Sus fuertes convicciones ideológicas siempre encontraron su mejor matiz como personaje y al trasluz de la cámara, como si al cine no le quedara otra que embellecer a la persona. No es fácil elegirle un título para anteponerle a los demás, pero, quizás, «No habrá más penas ni olvido», de Héctor Olivera (adaptación de la novela de Osvaldo Soriano), una mirada angustiosa a la eterna política Argentina de principios de los ochenta, contenga al Luppi más al completo y contradictorio.

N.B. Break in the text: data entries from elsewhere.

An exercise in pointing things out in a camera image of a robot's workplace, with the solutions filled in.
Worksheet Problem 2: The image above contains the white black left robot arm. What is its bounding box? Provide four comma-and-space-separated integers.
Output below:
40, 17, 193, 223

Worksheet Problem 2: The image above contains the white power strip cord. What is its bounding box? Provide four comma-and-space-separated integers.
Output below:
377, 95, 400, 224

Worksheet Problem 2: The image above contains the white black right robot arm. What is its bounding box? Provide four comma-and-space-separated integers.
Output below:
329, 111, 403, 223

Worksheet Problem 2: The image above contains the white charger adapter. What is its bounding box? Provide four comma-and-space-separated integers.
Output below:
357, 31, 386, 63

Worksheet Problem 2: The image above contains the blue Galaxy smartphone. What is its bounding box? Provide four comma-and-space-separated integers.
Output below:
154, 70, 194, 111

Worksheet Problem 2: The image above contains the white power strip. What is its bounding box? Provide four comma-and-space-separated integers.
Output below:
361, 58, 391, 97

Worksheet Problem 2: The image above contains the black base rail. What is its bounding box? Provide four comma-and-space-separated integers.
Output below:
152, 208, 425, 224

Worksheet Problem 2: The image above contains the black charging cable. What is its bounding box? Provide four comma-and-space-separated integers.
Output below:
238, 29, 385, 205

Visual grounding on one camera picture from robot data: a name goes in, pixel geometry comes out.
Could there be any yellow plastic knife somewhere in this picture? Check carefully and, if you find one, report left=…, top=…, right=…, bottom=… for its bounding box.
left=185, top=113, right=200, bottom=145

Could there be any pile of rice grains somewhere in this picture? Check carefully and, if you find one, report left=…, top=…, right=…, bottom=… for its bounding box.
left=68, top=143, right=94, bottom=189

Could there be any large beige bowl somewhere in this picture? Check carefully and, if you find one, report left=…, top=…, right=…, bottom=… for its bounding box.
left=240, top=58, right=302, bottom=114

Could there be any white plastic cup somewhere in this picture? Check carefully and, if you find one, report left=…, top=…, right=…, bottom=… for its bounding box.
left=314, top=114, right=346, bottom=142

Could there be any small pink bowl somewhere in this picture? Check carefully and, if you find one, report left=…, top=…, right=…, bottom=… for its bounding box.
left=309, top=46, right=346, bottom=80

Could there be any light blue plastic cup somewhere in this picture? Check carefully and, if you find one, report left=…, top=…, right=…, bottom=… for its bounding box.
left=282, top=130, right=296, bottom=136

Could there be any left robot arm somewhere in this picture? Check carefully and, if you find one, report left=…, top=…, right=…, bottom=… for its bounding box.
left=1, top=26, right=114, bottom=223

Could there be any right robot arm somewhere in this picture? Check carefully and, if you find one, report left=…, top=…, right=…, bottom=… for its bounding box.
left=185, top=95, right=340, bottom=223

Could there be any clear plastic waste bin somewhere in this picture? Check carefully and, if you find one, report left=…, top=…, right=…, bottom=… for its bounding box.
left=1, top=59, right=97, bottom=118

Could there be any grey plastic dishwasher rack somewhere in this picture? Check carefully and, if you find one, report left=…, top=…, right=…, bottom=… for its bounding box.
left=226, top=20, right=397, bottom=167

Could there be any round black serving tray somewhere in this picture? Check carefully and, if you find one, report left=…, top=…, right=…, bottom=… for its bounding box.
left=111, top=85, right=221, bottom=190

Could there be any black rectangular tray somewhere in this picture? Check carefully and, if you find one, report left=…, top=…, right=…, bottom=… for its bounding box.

Al cine español llegó con Mario Camus y «La vieja música», y como entrenador de un equipo de baloncesto, lo que no le impedía batallar con la palabra en sus dos terrenos preferidos, la amargura del exilio y el deje de viejo romántico. Cambió su forma pero no su fondo para hacer varias películas con Guillermo del ToroCronos», «El espinazo del diablo», «El laberinto del fauno»). Y no es fácil que alguien haya olvidado aquella tensa relación de padre e hijo, junto a Juan Diego Botto, en «Martin (Hache)», también de Aristaráin. Hace nada lo vimos de refilón en «Nieve negra», de Martín Hodara, y junto a otro que tal baila, Ricardo Darín. Ahora, Luppi se queda para siempre dentro de la pantalla.